Aspirar la fragancia de la cabecita de un bebé es uno de los gestos que más repetimos las madres. ¿Quién no querría detener el tiempo y seguir oliendo a su pequeño a cada segundo? Qué placer oler a bebé. Impregnarse de su olor después de dormir juntos la siesta o en cada abrazo es una delicia. Y una de las cosas que más se echan de menos cuando el pequeño deja de ser bebé y se convierte en niño.
El olor a bebé es inconfundible. ¿Quién puede olvidarlo? Un olor tierno, limpio, puro, a nuevo. Y, además, se contagia. ¿Nunca os ha pasado que, sobre todo en los primeros meses, os han dicho que olíais a bebé cuando alguien se acercaba a saludaros? ¿O que al entrar a casa de unos amigos que acaban de dar a luz todo huele a su bebé?
Patrick Süskind, en su novela ‘El perfume’, lo describe como un olor a galleta mojada en leche y a caramelo. Es una de las descripciones más bonitas que hay sobre un olor tan especial. Yo diría que huele también a galletas que acaban de salir del horno, a vainilla y canela. A dulce leche materna. A nieve recién caída. A persona nueva, recién hecha, a pureza, a libro en blanco y que puede ser cualquier cosa.
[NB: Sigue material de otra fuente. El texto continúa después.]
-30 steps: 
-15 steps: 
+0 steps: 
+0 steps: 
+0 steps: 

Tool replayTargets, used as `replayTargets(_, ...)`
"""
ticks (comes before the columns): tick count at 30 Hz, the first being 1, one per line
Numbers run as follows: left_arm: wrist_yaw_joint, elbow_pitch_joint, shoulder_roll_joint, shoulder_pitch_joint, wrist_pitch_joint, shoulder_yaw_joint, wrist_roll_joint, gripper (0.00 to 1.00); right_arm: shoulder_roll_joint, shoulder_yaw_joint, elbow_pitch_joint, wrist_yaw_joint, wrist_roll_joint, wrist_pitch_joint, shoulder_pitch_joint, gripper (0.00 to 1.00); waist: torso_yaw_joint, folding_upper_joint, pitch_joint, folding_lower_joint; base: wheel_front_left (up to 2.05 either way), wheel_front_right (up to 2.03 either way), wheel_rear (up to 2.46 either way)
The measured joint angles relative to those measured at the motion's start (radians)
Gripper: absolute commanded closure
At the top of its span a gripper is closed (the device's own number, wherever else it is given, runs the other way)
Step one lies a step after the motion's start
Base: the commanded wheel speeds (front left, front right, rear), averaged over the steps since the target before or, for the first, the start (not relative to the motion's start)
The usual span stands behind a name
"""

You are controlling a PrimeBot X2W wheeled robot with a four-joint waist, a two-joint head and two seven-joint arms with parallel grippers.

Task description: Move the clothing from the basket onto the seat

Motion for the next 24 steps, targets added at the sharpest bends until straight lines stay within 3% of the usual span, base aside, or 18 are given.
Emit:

Cada madre hace su propia descripción, y este olor nunca se olvida. Ningún olor nos conmueve tanto, sobre todo a las madres, a quienes parece afectarnos más que a nadie. Científicamente, además, tiene su razón: el olor a bebé es adictivo. Su perfume desata una ola de placer y jauría de hormonas, sobre todo en las mujeres que hemos sido madres. Está por ver si causa la misma reacción en los padres, pero está claro que el sentido del olfato se agudiza en las mujeres, sobre todo durante el embarazo como un sistema natural de protección ante la comida que pueda estar en mal estado. ¿No es el cuerpo humano una máquina increíble? ¿No somos más mamíferos que nunca durante el parto y posparto?
El olor de su cabecita, de los pliegues de su cuello y de sus manitas es único. ¿Qué madre no puede querer volver a revivirlo una vez más? ¿Por qué no podemos guardarlo en un frasquito en nuestra habitación?